**TRY IT**
In your copy, leave out the pictures and reproduce the listing below exactly.

**INFORMATION SHOWN**
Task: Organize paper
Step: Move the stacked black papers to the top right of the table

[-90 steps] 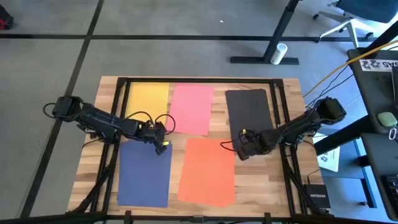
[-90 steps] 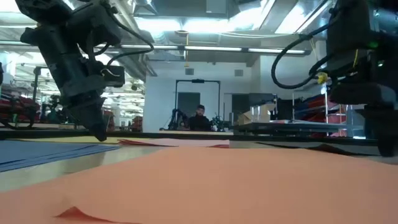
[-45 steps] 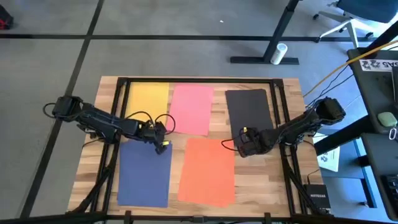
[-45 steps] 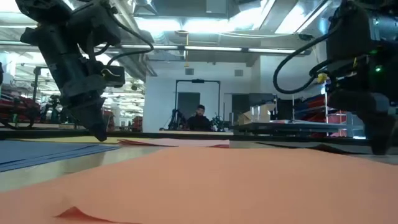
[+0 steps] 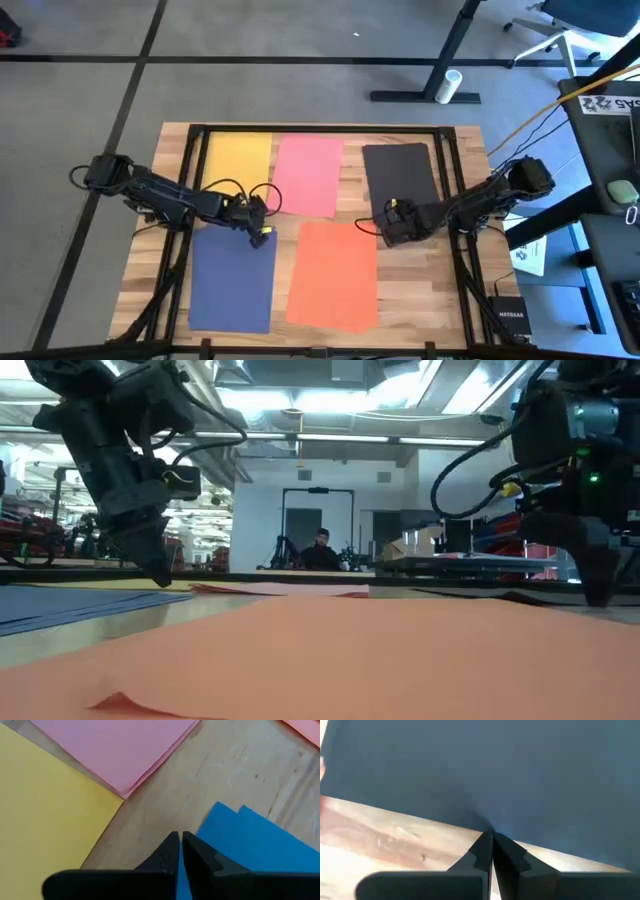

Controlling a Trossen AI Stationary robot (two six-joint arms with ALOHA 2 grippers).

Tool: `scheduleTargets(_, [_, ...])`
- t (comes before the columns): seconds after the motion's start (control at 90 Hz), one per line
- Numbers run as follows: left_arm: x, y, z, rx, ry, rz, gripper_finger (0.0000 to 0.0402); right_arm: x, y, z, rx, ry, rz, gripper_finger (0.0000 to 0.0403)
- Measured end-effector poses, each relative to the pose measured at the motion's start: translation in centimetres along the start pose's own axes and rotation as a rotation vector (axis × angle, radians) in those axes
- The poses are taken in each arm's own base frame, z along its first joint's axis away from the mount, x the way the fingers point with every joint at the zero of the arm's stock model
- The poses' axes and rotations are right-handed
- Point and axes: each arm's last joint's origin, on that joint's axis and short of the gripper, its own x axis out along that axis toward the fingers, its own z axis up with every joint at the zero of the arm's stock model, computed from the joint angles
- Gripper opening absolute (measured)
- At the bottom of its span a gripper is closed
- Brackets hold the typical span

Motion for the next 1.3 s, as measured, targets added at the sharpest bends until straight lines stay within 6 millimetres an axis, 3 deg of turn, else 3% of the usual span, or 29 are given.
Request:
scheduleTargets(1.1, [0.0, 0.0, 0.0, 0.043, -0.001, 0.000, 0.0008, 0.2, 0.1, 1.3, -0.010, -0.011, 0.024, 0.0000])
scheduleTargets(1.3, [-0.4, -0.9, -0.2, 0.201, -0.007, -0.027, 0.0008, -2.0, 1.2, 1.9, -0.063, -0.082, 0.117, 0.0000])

**PROBLEM SOLUTION**
Task: Organize paper
Step: Move the stacked black papers to the top right of the table

[-90 steps] 
[-90 steps] 
[-45 steps] 
[-45 steps] 
[+0 steps] 

Controlling a Trossen AI Stationary robot (two six-joint arms with ALOHA 2 grippers).

Tool: `scheduleTargets(_, [_, ...])`
- t (comes before the columns): seconds after the motion's start (control at 90 Hz), one per line
- Numbers run as follows: left_arm: x, y, z, rx, ry, rz, gripper_finger (0.0000 to 0.0402); right_arm: x, y, z, rx, ry, rz, gripper_finger (0.0000 to 0.0403)
- Measured end-effector poses, each relative to the pose measured at the motion's start: translation in centimetres along the start pose's own axes and rotation as a rotation vector (axis × angle, radians) in those axes
- The poses are taken in each arm's own base frame, z along its first joint's axis away from the mount, x the way the fingers point with every joint at the zero of the arm's stock model
- The poses' axes and rotations are right-handed
- Point and axes: each arm's last joint's origin, on that joint's axis and short of the gripper, its own x axis out along that axis toward the fingers, its own z axis up with every joint at the zero of the arm's stock model, computed from the joint angles
- Gripper opening absolute (measured)
- At the bottom of its span a gripper is closed
- Brackets hold the typical span

Motion for the next 1.3 s, as measured, targets added at the sharpest bends until straight lines stay within 6 millimetres an axis, 3 deg of turn, else 3% of the usual span, or 29 are given.
Request:
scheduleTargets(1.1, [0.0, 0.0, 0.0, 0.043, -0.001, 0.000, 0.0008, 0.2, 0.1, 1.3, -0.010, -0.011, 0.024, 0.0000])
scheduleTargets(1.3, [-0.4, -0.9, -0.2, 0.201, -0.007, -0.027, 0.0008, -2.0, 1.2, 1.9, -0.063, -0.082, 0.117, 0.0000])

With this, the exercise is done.